WHAT IS REQUIRED ->
Which lines below hold the word "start"? Report each one.

INPUT DATA ->
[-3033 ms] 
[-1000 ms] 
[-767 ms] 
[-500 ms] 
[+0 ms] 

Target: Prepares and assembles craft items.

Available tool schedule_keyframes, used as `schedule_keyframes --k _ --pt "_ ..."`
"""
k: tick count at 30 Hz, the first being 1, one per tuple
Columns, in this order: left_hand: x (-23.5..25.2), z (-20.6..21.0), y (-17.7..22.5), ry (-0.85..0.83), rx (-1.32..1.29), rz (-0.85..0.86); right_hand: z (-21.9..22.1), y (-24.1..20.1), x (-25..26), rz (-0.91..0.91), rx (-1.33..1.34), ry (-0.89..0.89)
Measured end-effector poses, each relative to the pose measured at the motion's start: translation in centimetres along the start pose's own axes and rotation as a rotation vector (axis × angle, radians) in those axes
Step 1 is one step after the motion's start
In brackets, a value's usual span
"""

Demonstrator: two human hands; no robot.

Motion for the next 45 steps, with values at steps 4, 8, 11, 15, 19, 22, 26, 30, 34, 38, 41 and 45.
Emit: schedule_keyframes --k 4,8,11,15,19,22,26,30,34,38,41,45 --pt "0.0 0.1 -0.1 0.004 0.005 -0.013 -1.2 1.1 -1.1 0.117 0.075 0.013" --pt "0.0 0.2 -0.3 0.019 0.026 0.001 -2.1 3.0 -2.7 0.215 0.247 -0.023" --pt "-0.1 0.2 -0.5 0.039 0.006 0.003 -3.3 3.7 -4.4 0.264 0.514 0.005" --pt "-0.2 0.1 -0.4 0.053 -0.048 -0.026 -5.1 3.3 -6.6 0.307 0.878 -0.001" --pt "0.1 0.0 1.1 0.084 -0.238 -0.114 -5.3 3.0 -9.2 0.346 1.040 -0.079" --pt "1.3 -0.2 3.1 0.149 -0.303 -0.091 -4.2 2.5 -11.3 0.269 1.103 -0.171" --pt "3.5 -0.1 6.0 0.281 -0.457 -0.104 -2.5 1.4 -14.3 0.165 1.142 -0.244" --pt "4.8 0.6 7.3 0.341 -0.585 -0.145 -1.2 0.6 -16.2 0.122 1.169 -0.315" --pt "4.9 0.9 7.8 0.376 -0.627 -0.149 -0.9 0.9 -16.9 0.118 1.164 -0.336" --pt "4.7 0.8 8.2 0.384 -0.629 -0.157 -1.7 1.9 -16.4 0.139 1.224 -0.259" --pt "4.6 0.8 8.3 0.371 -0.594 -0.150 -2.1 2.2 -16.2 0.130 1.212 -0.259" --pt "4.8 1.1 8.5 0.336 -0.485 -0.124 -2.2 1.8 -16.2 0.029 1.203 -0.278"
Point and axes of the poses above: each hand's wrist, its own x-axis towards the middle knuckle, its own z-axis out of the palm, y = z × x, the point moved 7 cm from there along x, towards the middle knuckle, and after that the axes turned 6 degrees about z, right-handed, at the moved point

RESULT OF THE EXERCISE ->
Measured end-effector poses, each relative to the pose measured at the motion's start: translation in centimetres along the start pose's own axes and rotation as a rotation vector (axis × angle, radians) in those axes
Step 1 is one step after the motion's start

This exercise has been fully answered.